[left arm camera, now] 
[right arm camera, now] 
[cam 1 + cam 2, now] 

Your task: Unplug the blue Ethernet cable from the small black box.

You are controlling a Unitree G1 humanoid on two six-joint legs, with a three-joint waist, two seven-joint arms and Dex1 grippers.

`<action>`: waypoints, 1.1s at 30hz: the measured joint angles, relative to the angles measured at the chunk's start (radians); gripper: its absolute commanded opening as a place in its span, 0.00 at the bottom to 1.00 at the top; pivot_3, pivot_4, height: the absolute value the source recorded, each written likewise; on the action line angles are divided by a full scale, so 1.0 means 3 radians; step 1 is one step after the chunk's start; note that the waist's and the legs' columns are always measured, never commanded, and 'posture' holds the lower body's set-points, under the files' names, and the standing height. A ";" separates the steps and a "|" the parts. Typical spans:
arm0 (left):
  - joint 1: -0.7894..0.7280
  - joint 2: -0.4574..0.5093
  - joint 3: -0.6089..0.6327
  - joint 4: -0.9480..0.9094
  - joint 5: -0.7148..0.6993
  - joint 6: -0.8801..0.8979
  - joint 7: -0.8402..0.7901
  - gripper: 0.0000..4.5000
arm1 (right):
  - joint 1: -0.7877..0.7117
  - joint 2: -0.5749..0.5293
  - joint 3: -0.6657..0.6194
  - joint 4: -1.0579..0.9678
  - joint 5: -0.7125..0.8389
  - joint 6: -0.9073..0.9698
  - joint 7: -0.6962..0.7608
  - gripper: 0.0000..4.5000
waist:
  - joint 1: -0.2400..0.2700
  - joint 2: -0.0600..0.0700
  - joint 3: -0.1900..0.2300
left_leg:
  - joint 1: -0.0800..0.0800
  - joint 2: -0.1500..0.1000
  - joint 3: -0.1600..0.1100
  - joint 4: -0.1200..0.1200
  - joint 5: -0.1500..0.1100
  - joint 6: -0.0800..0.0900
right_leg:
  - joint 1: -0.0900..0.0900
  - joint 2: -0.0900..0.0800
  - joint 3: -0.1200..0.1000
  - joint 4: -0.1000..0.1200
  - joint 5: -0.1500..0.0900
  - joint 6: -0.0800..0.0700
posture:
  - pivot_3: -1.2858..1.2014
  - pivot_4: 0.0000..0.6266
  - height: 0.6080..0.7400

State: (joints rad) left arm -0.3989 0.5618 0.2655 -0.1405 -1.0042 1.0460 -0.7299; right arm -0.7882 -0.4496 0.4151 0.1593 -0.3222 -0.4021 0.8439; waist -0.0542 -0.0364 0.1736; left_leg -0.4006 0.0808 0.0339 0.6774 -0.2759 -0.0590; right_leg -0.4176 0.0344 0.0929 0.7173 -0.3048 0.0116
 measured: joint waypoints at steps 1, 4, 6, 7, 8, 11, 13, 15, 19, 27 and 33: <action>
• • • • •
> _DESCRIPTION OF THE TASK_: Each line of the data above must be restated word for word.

> _FINAL ANSWER_:
[left arm camera, now] 
[right arm camera, now] 
[cam 1 + cam 2, now] 

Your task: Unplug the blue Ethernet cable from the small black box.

You are controlling a Unitree G1 humanoid on two six-joint legs, with a three-joint waist, two seven-joint arms and Dex1 grippers.

`<action>`: waypoints, 1.1s at 30hz: the measured joint angles, relative to the angles measured at the chunk's start (radians); gripper: its absolute commanded opening as a place in its span, 0.00 at the bottom to 1.00 at the top; pivot_3, pivot_4, height: the absolute value the source recorded, each written likewise; on the action line angles are divided by a full scale, so 1.0 means 3 radians; step 1 is one step after the chunk's start; note that the waist's and the legs' columns are always measured, never commanded, and 'posture' holds the lower body's set-points, under the files' names, and the standing height. A ";" separates the steps and a "|" the parts. Typical spans:
arm0 (left):
  - joint 1: -0.7894..0.7280
  - joint 2: -0.4574..0.5093
  - joint 3: -0.6089..0.6327
  - joint 4: -0.9480..0.9094
  - joint 5: -0.7148..0.6993
  - joint 6: -0.8801..0.8979
  - joint 7: -0.8402..0.7901
  - gripper: 0.0000..4.5000
arm1 (right):
  - joint 1: -0.7877..0.7117
  - joint 2: -0.5749..0.5293
  - joint 3: -0.6657..0.6194
  - joint 4: -1.0579..0.9678
  - joint 5: -0.7125..0.8389
  - joint 6: -0.9073..0.9698
  - joint 7: -0.6962..0.7608
  - gripper: 0.0000..4.5000
waist:
  - joint 1: -0.2400..0.2700
  - joint 2: -0.0600..0.0700
  - joint 3: -0.1900..0.2300
left_leg:
  - joint 1: -0.0800..0.0800
  - joint 2: -0.1500..0.1000
  - joint 3: -0.1600..0.1100
  - joint 4: -0.1200..0.1200
  - joint 5: -0.1500..0.1100
  - joint 6: -0.0800..0.0900
right_leg:
  - joint 1: -0.0900..0.0900
  - joint 2: -0.0900..0.0800
  - joint 3: -0.1200..0.1000
  - joint 4: -0.1000..0.1200
  - joint 5: -0.1500..0.0900
  - joint 6: -0.0800..0.0700
posture:
  - pivot_3: -1.2858..1.2014
  - pivot_4: 0.0000..0.6266
  - height: 0.6080..0.7400

State: (joints rad) left arm -0.3989 0.5618 0.2655 -0.1405 -1.0042 1.0460 -0.7299; right arm -0.7882 -0.4496 0.4151 0.1593 -0.3222 -0.4021 0.8439; waist -0.0542 -0.0364 0.1736; left_leg -0.4006 0.0808 0.0339 0.6774 -0.2759 -0.0590; right_leg -0.4176 0.0344 0.0929 0.7173 -0.3048 0.0116
 measured: joint waypoints at steps 1, 4, 6, 7, 8, 11, 13, 15, 19, 27 and 33: <action>

Nothing further is needed for this answer.